### Assignment
Word for word, restate the lines of the material below from its first line through the one containing "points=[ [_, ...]". Omit the rest.

++++++++++

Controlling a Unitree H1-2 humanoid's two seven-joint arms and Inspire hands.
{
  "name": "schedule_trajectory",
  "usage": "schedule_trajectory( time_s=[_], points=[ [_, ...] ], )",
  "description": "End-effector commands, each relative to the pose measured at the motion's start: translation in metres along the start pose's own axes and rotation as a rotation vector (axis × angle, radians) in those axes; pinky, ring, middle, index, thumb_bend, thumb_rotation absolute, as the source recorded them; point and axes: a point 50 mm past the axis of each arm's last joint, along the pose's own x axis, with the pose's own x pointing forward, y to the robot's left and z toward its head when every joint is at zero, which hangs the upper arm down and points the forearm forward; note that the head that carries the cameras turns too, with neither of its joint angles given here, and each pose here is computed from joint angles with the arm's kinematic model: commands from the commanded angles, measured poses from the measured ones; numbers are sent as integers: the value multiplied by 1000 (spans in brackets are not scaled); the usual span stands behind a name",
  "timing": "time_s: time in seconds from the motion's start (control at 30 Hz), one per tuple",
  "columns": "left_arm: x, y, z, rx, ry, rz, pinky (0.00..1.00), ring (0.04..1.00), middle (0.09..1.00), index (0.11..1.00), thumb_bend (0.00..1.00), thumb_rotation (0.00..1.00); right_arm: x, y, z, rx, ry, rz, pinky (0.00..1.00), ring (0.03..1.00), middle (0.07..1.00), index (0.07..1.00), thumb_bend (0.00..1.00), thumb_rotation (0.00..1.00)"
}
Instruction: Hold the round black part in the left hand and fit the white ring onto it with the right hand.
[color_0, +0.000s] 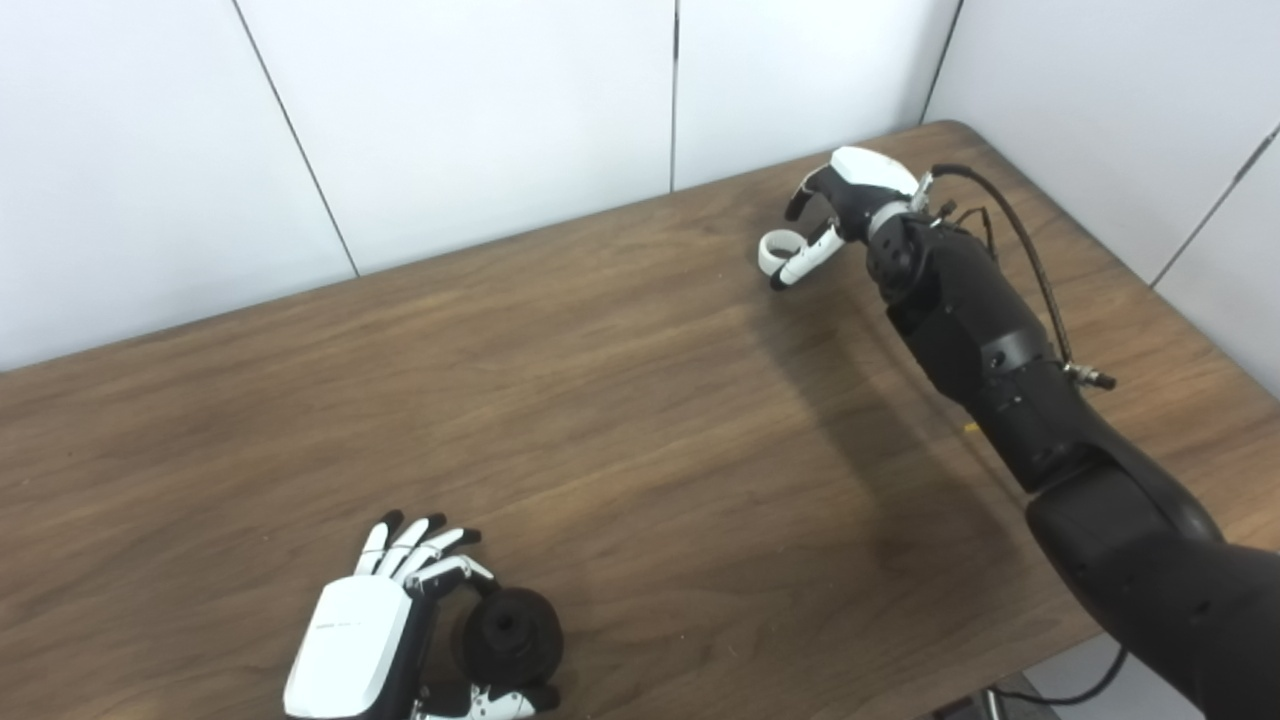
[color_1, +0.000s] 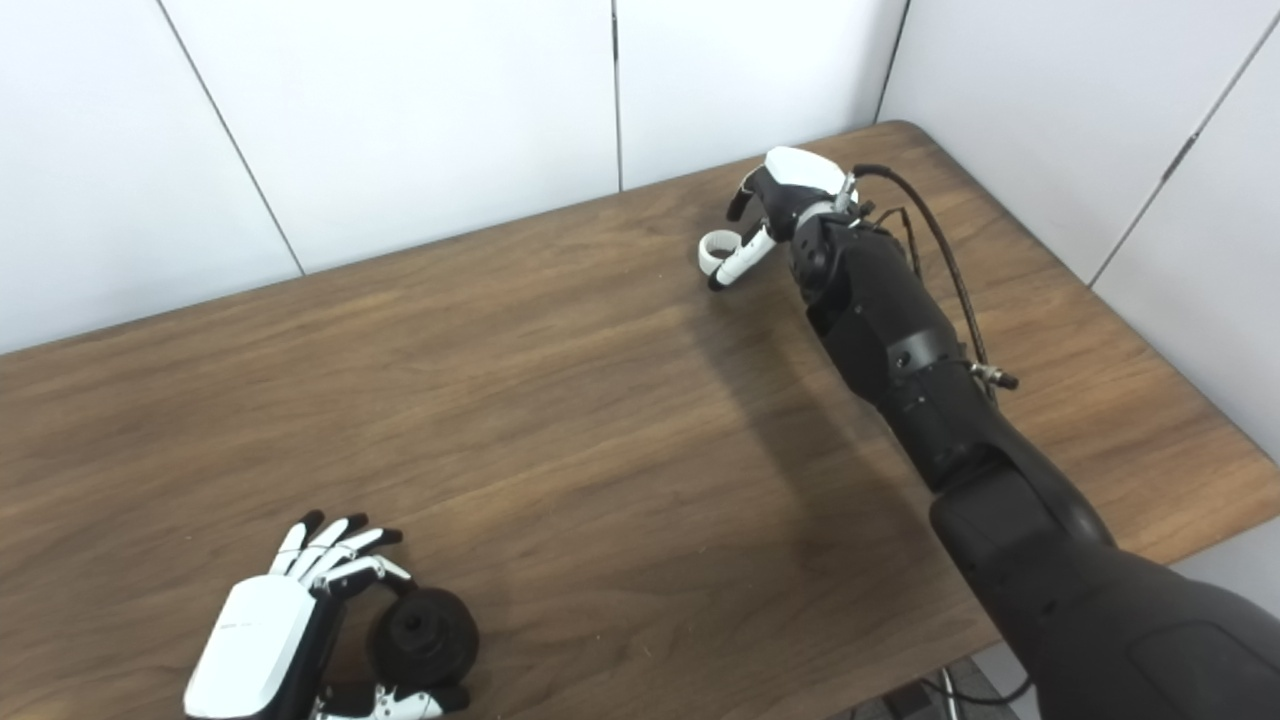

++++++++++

### Completed task
Controlling a Unitree H1-2 humanoid's two seven-joint arms and Inspire hands.
{
  "name": "schedule_trajectory",
  "usage": "schedule_trajectory( time_s=[_], points=[ [_, ...] ], )",

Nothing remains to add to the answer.